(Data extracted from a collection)
+++

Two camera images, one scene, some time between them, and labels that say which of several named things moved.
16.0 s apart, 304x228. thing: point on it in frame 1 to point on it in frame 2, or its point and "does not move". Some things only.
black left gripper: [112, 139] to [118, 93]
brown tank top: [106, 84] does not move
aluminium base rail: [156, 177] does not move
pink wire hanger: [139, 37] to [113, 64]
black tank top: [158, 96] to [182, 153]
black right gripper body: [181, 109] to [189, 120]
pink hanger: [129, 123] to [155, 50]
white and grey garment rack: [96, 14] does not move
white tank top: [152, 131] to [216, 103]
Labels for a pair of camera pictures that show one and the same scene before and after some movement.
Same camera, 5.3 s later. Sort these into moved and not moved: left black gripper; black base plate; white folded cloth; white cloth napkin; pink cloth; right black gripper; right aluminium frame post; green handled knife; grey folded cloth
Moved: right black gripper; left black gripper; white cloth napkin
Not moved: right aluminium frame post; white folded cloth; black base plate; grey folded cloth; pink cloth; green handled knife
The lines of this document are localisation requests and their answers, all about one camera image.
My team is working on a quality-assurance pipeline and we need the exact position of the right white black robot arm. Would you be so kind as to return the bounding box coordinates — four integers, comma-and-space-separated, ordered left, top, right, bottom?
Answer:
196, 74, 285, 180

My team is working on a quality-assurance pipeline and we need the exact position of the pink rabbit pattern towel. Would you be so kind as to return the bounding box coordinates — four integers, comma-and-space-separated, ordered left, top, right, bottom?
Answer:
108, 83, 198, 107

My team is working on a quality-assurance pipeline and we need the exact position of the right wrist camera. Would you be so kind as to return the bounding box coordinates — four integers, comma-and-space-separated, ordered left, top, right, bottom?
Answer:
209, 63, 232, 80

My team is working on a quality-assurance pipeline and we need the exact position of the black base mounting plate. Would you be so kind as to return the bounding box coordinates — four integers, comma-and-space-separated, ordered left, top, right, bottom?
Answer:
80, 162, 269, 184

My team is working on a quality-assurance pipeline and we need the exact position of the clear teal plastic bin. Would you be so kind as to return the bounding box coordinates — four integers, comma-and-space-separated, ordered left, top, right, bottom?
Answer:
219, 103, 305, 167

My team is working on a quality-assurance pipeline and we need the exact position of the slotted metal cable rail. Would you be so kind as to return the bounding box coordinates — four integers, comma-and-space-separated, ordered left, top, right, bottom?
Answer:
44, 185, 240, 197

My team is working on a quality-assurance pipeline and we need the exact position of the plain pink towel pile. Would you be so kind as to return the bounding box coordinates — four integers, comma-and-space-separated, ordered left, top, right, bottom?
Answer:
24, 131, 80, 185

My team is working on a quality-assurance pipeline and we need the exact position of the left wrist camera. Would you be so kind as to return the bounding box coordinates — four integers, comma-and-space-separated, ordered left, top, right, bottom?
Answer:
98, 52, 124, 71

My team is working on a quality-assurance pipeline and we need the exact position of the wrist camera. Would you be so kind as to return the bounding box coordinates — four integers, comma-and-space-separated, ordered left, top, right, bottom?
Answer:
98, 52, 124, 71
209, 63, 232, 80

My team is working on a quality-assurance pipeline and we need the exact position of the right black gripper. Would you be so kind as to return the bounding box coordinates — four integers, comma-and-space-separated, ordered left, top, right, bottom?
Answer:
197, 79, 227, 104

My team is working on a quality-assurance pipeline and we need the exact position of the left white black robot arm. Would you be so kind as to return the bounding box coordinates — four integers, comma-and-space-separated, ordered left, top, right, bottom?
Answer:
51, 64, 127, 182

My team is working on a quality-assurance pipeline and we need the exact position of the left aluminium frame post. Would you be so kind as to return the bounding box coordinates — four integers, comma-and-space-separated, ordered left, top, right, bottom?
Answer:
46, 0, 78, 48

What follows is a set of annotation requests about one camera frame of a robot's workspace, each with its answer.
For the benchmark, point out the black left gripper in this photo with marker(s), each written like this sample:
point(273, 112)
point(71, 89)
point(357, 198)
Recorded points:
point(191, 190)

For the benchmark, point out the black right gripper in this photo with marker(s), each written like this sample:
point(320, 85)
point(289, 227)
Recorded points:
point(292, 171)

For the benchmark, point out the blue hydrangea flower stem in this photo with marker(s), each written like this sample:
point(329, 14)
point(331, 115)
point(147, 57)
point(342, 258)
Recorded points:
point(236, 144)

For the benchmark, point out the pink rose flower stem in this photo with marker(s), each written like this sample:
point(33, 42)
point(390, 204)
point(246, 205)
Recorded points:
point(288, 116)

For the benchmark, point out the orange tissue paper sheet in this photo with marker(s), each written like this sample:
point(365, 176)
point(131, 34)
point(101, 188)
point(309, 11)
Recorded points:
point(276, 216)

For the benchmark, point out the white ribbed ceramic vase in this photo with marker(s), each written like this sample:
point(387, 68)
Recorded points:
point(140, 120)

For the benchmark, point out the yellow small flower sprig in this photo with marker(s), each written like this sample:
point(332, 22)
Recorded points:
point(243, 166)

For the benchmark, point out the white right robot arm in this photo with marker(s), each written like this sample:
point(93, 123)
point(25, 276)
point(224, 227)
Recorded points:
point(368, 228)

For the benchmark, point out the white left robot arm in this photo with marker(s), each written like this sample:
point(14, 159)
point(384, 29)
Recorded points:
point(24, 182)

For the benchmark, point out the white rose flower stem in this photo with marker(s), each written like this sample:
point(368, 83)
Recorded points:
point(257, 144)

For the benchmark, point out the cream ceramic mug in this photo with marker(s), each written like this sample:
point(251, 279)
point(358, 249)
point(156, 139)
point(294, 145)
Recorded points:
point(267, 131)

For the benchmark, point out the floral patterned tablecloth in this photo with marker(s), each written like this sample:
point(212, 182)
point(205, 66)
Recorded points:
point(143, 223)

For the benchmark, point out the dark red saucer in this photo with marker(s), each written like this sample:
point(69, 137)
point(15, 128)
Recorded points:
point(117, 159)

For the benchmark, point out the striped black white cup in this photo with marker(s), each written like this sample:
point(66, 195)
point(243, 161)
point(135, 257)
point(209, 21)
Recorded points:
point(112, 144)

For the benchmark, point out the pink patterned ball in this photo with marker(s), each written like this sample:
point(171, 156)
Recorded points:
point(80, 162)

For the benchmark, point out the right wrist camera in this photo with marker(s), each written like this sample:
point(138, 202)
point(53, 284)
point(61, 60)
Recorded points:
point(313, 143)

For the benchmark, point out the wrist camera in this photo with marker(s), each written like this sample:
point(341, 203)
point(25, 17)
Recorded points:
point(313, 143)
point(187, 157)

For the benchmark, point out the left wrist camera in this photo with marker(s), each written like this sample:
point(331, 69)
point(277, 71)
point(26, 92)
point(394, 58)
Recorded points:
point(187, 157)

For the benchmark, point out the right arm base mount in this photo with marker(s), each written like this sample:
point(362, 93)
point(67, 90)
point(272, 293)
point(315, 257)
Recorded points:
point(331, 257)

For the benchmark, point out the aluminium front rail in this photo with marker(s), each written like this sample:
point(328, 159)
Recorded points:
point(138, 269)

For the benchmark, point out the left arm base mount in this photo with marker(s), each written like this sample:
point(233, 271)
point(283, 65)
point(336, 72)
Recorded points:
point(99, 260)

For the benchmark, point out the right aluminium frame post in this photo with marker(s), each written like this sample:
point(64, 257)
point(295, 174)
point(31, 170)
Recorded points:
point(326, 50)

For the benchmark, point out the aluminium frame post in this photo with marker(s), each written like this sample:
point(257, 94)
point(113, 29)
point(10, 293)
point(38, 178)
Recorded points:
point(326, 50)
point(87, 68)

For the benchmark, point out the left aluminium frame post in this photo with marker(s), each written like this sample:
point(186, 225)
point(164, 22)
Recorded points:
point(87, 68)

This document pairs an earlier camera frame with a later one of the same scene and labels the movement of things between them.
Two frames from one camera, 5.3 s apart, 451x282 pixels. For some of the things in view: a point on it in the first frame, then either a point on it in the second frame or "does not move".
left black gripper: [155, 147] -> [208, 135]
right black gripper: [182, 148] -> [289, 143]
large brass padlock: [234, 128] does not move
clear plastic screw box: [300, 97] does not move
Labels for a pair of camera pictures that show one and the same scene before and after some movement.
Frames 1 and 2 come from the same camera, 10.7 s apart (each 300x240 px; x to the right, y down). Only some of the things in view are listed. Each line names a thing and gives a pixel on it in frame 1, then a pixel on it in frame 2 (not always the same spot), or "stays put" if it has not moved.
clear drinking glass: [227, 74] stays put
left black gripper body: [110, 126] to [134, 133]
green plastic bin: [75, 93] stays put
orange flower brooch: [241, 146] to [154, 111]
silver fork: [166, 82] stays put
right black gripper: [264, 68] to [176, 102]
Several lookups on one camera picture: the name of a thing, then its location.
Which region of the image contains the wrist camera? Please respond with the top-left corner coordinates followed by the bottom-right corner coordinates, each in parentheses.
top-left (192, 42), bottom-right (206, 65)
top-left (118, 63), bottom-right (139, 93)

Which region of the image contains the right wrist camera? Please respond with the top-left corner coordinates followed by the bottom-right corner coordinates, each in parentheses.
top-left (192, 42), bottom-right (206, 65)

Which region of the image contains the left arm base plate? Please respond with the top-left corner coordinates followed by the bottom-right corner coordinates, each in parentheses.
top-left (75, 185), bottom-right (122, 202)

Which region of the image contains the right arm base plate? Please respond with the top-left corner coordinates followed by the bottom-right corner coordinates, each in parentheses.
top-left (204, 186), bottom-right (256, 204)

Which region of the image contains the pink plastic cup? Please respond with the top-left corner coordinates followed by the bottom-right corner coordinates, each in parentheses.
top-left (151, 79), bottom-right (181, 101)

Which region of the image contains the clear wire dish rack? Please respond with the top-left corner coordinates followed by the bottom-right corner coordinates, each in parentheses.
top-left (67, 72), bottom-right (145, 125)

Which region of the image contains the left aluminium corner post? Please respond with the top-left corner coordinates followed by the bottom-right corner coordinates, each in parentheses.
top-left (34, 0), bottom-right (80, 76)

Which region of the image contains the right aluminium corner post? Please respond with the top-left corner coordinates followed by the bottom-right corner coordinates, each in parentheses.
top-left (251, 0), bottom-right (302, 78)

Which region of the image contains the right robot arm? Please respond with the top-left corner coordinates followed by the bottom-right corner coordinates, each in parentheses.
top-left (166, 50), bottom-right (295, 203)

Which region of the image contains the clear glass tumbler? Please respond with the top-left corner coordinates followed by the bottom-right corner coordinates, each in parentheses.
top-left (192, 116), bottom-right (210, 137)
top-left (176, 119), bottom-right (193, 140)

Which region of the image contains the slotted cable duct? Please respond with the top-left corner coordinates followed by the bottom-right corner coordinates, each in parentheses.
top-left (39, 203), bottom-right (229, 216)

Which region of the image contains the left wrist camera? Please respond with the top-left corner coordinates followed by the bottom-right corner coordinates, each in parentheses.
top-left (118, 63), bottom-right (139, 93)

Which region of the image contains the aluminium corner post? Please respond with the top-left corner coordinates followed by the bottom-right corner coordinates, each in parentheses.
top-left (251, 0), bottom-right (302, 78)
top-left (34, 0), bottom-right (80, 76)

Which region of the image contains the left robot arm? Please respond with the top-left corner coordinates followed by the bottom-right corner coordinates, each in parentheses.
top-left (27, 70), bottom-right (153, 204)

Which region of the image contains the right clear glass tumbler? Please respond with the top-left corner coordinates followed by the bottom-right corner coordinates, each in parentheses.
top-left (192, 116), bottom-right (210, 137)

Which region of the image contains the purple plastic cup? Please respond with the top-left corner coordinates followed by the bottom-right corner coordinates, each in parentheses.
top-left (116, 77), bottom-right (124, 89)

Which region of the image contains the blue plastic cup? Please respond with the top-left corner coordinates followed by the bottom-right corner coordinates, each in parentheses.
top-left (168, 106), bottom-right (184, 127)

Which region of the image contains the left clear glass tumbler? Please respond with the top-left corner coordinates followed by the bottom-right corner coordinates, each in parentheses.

+++

### Task instructions
Print only these lines, please. They run from the start of the entries above to the line containing "pink hanger: [129, 123] to [155, 50]", both ends included, and must match exactly.

### Response to this task
Two camera images, one scene, some time between them, and labels that say which of several named things moved.
16.0 s apart, 304x228. thing: point on it in frame 1 to point on it in frame 2, or its point and "does not move". Some things only.
black left gripper: [112, 139] to [118, 93]
brown tank top: [106, 84] does not move
aluminium base rail: [156, 177] does not move
pink wire hanger: [139, 37] to [113, 64]
black tank top: [158, 96] to [182, 153]
black right gripper body: [181, 109] to [189, 120]
pink hanger: [129, 123] to [155, 50]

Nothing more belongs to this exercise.